Hadoop & HBase — Hello World

July 8, 2012

Hadoop & HBase — Hello World

Ever since seeing the picture of the cute little stuffed elephant on the page, I was excited about Hadoop. I was also excited about the potential to quickly build large-scale, distributed applications, but I was mainly excited about the elephant.

Harnessing that enthusiasm, this post will document how to build a venerable “hello world” example using Hadoop & Hbase. Hbaseis a non-relational, distributed database modeled after Google’s BigTable. Hbase runs on top of Hadoop, which, in this example provides a distributed file system where HBase’s data sits.

Step 1: Install the Operating System in a VM

First off, I’ve downloaded Ubuntu 12.04 Server, 64 Bit edition, and installed it in a Virtual Machine.
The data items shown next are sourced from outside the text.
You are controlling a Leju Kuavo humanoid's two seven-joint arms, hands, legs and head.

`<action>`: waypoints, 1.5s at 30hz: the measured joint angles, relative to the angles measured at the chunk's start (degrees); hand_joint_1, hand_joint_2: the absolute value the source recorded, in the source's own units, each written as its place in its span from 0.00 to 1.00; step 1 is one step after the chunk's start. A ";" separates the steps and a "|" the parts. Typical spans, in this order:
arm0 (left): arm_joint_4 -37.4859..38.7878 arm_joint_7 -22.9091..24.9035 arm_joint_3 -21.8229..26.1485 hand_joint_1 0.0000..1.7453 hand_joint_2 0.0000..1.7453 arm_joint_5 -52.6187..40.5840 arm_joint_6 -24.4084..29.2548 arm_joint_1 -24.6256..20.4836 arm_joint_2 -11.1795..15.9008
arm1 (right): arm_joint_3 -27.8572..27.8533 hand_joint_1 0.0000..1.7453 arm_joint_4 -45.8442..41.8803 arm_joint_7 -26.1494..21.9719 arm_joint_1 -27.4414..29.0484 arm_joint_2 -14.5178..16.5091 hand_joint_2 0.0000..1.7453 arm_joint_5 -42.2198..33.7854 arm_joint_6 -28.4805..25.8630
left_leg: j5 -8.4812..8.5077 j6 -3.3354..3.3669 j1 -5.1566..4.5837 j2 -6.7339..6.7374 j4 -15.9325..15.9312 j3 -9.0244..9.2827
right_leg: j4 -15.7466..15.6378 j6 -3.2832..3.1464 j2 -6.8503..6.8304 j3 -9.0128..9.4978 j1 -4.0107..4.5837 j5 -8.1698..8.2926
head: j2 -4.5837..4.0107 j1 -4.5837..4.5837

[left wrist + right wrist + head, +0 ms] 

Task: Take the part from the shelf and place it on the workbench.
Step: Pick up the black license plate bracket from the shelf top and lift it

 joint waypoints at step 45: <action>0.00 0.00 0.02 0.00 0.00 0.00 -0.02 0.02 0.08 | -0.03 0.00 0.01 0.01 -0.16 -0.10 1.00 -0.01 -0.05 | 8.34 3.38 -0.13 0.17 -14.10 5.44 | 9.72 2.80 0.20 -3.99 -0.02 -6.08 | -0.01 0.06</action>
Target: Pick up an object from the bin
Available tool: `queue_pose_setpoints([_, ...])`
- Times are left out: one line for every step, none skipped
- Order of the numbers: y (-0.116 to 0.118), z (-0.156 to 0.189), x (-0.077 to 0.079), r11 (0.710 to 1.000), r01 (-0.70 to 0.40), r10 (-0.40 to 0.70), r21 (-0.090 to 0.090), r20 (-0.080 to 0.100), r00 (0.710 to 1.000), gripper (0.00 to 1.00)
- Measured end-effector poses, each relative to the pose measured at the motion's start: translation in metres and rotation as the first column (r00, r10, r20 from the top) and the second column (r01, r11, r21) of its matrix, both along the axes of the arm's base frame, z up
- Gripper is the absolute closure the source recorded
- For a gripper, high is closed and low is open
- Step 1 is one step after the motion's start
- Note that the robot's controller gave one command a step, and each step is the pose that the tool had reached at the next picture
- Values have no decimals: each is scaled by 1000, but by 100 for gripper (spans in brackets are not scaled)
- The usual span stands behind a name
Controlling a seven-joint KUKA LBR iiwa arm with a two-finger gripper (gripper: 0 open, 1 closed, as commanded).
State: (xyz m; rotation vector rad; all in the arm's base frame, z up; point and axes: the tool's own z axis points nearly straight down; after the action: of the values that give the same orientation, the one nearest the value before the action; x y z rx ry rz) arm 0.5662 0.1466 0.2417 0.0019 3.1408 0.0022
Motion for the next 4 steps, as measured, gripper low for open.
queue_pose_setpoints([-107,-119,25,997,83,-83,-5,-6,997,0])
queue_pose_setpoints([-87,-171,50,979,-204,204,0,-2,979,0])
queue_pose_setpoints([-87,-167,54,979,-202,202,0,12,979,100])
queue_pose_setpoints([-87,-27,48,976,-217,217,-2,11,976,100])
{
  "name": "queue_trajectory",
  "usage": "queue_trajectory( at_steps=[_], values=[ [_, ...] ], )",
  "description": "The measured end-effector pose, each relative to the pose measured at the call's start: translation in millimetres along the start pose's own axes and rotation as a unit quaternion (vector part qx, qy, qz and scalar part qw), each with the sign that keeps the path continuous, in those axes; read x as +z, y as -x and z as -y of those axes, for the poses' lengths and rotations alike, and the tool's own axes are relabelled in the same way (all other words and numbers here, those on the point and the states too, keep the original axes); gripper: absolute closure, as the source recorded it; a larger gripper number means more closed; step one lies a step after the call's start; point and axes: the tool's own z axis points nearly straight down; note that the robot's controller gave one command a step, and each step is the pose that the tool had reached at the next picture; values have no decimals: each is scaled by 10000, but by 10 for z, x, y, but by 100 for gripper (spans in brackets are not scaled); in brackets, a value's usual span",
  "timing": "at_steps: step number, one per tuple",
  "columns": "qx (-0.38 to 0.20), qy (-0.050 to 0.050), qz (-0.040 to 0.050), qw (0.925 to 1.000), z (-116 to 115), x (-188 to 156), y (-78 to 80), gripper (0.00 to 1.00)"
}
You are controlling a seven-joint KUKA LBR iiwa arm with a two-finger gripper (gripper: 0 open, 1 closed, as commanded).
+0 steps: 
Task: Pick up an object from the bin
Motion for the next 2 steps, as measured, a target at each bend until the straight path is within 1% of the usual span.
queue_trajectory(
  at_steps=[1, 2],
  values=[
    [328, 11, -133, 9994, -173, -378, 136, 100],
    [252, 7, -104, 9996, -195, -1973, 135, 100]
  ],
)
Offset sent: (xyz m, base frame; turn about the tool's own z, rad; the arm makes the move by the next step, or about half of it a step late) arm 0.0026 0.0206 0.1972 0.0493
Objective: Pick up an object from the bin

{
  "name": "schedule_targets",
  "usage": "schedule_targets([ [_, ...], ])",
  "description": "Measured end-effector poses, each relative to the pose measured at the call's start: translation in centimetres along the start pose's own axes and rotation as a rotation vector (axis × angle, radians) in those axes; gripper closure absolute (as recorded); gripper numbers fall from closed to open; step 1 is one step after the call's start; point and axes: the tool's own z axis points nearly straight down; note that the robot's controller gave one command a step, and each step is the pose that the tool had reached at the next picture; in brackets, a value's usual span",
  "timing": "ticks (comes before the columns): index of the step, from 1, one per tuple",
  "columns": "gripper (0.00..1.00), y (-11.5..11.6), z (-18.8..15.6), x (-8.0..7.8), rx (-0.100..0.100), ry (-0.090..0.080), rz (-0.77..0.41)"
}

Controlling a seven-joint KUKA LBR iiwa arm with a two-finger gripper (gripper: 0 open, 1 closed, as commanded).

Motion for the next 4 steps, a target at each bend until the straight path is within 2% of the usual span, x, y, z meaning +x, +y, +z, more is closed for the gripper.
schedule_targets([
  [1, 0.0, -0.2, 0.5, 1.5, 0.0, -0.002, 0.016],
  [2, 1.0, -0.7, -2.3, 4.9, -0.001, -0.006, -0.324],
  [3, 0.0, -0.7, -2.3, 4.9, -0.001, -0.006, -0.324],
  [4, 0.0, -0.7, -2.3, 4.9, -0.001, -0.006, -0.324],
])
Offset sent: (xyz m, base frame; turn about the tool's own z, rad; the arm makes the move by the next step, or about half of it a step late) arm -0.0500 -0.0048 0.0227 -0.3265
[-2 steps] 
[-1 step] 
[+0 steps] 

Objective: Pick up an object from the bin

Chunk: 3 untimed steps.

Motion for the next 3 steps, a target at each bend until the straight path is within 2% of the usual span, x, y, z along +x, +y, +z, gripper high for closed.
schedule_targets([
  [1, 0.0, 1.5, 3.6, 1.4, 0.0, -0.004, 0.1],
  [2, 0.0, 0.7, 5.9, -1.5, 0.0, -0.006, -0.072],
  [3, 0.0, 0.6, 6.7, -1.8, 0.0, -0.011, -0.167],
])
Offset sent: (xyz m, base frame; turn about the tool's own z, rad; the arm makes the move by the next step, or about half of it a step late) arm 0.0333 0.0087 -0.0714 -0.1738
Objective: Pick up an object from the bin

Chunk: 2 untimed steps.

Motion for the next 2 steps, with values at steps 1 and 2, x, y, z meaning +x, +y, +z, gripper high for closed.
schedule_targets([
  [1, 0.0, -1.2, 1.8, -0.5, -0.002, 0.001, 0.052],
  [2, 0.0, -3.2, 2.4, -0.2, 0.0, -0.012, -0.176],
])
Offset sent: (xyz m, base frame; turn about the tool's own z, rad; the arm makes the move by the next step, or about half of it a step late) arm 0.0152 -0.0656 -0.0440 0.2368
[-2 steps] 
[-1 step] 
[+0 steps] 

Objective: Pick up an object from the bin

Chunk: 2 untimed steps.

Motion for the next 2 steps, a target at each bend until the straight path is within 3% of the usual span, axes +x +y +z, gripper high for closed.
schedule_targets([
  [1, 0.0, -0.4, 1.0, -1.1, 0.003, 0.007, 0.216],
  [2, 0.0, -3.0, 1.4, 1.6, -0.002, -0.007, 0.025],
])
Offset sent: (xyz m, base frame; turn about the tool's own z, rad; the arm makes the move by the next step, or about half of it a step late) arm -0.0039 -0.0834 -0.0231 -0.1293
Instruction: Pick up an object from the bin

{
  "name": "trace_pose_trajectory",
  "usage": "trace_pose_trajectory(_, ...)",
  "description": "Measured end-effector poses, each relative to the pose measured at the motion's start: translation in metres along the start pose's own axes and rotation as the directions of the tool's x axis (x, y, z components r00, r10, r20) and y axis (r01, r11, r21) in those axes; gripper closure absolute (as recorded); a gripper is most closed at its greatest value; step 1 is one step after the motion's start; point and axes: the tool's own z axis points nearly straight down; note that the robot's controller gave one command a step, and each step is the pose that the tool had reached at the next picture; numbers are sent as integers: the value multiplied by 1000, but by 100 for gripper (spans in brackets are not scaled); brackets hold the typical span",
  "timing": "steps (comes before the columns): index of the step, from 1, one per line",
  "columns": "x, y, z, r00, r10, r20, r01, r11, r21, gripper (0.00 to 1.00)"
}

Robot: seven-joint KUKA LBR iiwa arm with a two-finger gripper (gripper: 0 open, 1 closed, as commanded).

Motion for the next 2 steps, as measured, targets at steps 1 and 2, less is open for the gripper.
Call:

I’ve used VMware Workstation 8.0.3, but VirtualBox will work just as well. You’ll also want to install a text editor, such as VIM (here’s a tutorial for those who haven’t used it before):

sudo apt-get install vim

Step 2: Modify Hosts File

I ran into a number of unusual issues initially when trying to get HBase to start, and they were caused by an incorrectly configured /etc/hosts file. I would have saved myself hours if I’d actually read the Hbase documentation. Open the /etc/hosts file using:

sudo vim /etc/hosts

Change the following host mapping, from:

127.0.0.1 localhost

127.0.1.1 ubuntu

to this:

127.0.0.1 localhost

<machineIPAddress> Ubuntu

where <machineIPAddress> is the IP of the Virtual Machine. The Virtual Machine in this case is called “Ubuntu”. You can use iconfig on the VM to get your VMs IP Address.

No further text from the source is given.